[Items from a data source]
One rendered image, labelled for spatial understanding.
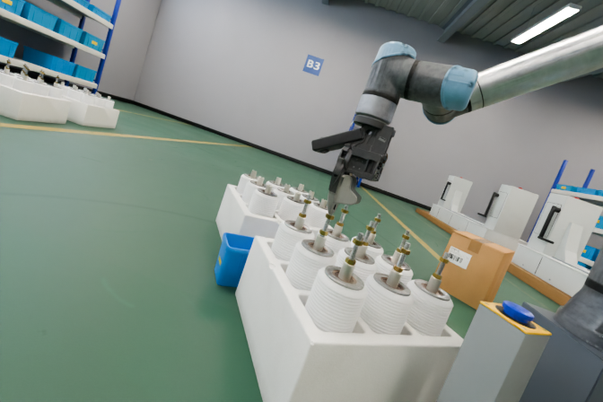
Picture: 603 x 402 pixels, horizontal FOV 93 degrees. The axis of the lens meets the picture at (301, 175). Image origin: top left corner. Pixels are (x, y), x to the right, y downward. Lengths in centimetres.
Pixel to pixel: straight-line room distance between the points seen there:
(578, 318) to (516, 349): 21
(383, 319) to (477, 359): 15
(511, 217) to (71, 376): 381
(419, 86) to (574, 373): 54
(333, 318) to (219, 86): 717
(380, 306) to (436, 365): 18
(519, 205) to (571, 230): 76
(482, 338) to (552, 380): 19
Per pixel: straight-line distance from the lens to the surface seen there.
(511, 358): 56
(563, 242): 333
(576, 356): 71
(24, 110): 257
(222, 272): 88
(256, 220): 97
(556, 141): 862
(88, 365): 66
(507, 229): 394
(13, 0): 544
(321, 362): 53
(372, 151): 59
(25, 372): 66
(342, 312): 53
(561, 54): 75
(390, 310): 60
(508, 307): 57
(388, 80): 60
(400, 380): 67
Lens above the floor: 45
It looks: 6 degrees down
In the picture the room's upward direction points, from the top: 20 degrees clockwise
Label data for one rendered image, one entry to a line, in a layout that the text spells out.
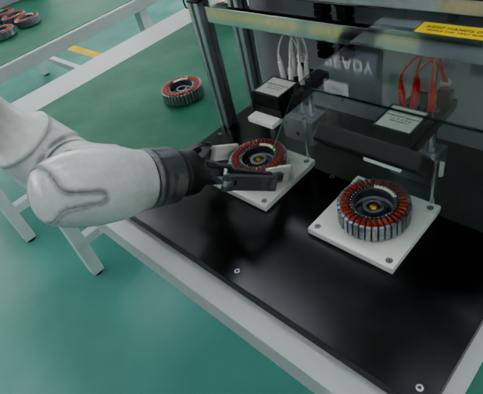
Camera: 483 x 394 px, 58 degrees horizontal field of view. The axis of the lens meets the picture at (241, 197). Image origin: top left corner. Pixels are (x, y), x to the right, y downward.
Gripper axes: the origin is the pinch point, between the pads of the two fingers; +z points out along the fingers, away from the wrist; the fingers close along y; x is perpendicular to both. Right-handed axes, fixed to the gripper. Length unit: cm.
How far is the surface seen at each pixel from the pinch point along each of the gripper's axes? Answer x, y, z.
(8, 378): -103, -78, -19
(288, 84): 14.9, 1.6, 2.5
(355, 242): -4.7, 24.7, -4.0
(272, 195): -3.9, 6.6, -2.6
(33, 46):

**WHAT NEEDS TO BE DONE**:
Produce the lines from the first line of the entries through the line that contains "Picture: 603 x", exactly, leaving the pictures behind.

**ANSWER SPACE**:
One rendered image, labelled for spatial understanding.
Picture: 603 x 402 pixels, horizontal FOV 93 degrees. The axis of the lens meets the picture at (301, 175). Image origin: top left corner. Pixels are (x, y), x to the right, y downward. Lengths in centimetres.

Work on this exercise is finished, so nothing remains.